Task statement:
Pictures in the listing do not belong in the copy, which should repeat exactly the lines from the one holding "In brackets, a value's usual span" through the last line.

=-=-=-=-=

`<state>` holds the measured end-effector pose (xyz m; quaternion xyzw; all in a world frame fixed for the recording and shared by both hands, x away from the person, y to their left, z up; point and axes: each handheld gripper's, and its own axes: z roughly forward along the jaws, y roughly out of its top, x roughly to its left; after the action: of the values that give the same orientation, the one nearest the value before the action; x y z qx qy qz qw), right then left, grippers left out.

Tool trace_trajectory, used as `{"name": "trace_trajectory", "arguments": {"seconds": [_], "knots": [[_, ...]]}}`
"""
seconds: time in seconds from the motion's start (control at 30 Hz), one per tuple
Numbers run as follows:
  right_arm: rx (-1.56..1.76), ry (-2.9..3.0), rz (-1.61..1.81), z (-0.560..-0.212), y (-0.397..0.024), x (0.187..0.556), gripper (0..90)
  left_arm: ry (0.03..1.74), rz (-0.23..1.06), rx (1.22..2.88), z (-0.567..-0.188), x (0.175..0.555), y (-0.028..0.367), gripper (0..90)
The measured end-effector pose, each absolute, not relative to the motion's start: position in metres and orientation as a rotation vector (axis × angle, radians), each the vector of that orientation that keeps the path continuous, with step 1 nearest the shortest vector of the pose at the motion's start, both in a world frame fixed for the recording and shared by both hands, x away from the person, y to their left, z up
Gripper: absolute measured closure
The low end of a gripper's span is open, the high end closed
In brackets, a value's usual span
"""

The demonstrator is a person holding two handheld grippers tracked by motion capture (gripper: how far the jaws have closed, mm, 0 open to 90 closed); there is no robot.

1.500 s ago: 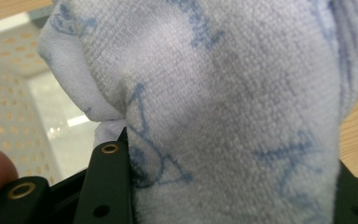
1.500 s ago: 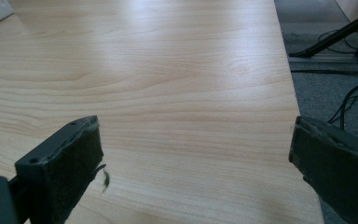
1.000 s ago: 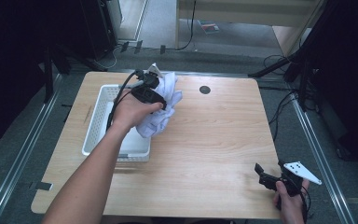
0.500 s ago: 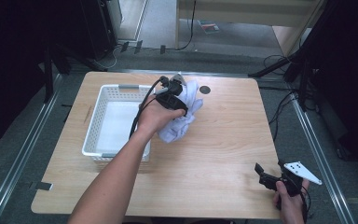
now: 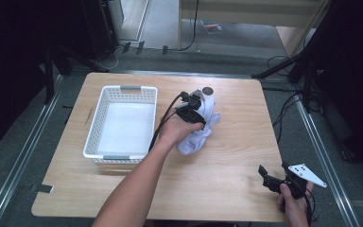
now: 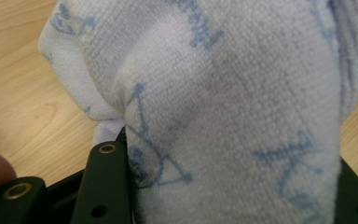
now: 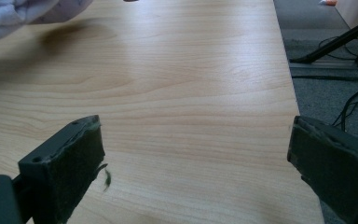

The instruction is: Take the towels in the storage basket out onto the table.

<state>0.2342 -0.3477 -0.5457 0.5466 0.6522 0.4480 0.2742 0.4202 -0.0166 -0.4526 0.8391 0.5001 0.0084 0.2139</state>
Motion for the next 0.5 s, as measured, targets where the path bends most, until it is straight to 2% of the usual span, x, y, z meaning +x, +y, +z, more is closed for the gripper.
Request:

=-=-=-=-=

Written answer:
In brackets, a value's usual span
"""

The demonstrator is a person holding two handheld grippers tracked by motion capture (gripper: how far the jaws have closed, mm, 0 open to 90 closed); there is no robot.

1.500 s ago: 
1.500 s ago: 
1.000 s ago: 
0.500 s ago: 
now: 
now: 
now: 

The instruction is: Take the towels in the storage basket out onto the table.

<state>0.2342 -0.3477 -0.5457 0.5466 0.6522 0.4480 0.2742 0.4202 -0.0166 -0.4526 0.8391 0.5001 0.0084 0.2139</state>
Motion for the next 0.5 s, as measured, targets where the path bends most, until it is straight to 2% of the usual span, x, y, z meaning +x, +y, +z, more is closed for the gripper.
Request:

This exercise has nothing further to it.